→ WHAT THE TASK ASKS
Restate every line of the material, word for word.

→ INPUT DATA
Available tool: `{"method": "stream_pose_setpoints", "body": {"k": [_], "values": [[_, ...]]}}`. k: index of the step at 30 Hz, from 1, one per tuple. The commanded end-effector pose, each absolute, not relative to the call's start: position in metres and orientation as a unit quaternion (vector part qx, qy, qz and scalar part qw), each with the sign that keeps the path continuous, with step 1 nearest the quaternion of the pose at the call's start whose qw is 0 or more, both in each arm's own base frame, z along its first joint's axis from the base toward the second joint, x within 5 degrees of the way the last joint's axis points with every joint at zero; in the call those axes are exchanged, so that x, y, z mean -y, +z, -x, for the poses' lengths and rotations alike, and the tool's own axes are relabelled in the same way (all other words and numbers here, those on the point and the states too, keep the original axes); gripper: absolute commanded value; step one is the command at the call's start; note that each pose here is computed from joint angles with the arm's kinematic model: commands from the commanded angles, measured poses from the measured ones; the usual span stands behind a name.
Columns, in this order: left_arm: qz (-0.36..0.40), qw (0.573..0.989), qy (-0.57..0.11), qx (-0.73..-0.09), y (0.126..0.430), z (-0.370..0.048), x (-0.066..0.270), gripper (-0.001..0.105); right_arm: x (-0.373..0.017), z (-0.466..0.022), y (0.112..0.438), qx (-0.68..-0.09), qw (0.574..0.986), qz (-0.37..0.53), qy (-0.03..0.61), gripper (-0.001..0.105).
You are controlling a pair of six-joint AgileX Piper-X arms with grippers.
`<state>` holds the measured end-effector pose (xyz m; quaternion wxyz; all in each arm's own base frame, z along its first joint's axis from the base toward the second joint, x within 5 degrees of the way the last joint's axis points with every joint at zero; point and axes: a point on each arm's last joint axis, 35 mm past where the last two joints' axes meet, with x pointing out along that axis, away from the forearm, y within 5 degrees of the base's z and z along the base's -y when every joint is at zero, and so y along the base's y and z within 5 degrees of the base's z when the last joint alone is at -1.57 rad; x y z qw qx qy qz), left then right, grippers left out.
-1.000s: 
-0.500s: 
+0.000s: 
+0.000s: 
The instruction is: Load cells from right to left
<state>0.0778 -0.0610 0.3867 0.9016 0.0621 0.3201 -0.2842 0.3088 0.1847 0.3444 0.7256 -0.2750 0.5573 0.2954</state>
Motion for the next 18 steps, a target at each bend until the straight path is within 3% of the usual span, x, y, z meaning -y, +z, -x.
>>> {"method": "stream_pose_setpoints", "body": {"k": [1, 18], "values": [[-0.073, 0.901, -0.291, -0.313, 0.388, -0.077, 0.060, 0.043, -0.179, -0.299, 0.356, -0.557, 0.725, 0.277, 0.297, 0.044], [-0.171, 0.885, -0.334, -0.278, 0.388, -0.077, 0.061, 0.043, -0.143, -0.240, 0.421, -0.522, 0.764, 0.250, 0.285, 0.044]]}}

→ YOUR SOLUTION
Available tool: `{"method": "stream_pose_setpoints", "body": {"k": [_], "values": [[_, ...]]}}`. k: index of the step at 30 Hz, from 1, one per tuple. The commanded end-effector pose, each absolute, not relative to the call's start: position in metres and orientation as a unit quaternion (vector part qx, qy, qz and scalar part qw), each with the sign that keeps the path continuous, with step 1 nearest the quaternion of the pose at the call's start whose qw is 0 or more, both in each arm's own base frame, z along its first joint's axis from the base toward the second joint, x within 5 degrees of the way the last joint's axis points with every joint at zero; in the call those axes are exchanged, so that x, y, z mean -y, +z, -x, for the poses' lengths and rotations alike, and the tool's own axes are relabelled in the same way (all other words and numbers here, those on the point and the states too, keep the original axes); gripper: absolute commanded value; step one is the command at the call's start; note that each pose here is computed from joint angles with the arm's kinematic model: commands from the commanded angles, measured poses from the measured ones; the usual span stands behind a name.
Columns, in this order: left_arm: qz (-0.36..0.40), qw (0.573..0.989), qy (-0.57..0.11), qx (-0.73..-0.09), y (0.126..0.430), z (-0.370..0.048), x (-0.066..0.270), gripper (-0.001..0.105); right_arm: x (-0.373..0.017), z (-0.466..0.022), y (0.112..0.438), qx (-0.68..-0.09), qw (0.574..0.986), qz (-0.37..0.53), qy (-0.03..0.61), gripper (-0.001..0.105).
You are controlling a pair of six-joint AgileX Piper-X arms with grippers.
`<state>` holds the measured end-effector pose (xyz m; quaternion wxyz; all in each arm's own base frame, z along its first joint's axis from the base toward the second joint, x within 5 degrees of the way the last joint's axis points with every joint at zero; point and axes: a point on each arm's last joint axis, 35 mm past where the last two joints' axes meet, with x pointing out along that axis, away from the forearm, y within 5 degrees of the base's z and z along the base's -y when every joint is at zero, and so y along the base's y and z within 5 degrees of the base's z when the last joint alone is at -1.57 rad; x y z qw qx qy qz), left then right, grippers left out.
-1.000s: 
-0.500s: 
+0.000s: 
+0.000s: 
The instruction is: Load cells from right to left
<state>0.0778 -0.0610 0.3867 0.9016 0.0621 0.3201 -0.2842 0.3088 0.1847 0.3444 0.7256 -0.2750 0.5573 0.2954</state>
Motion for the next 18 steps, a target at each bend until the straight path is within 3% of the usual span, x, y, z meaning -y, +z, -x.
>>> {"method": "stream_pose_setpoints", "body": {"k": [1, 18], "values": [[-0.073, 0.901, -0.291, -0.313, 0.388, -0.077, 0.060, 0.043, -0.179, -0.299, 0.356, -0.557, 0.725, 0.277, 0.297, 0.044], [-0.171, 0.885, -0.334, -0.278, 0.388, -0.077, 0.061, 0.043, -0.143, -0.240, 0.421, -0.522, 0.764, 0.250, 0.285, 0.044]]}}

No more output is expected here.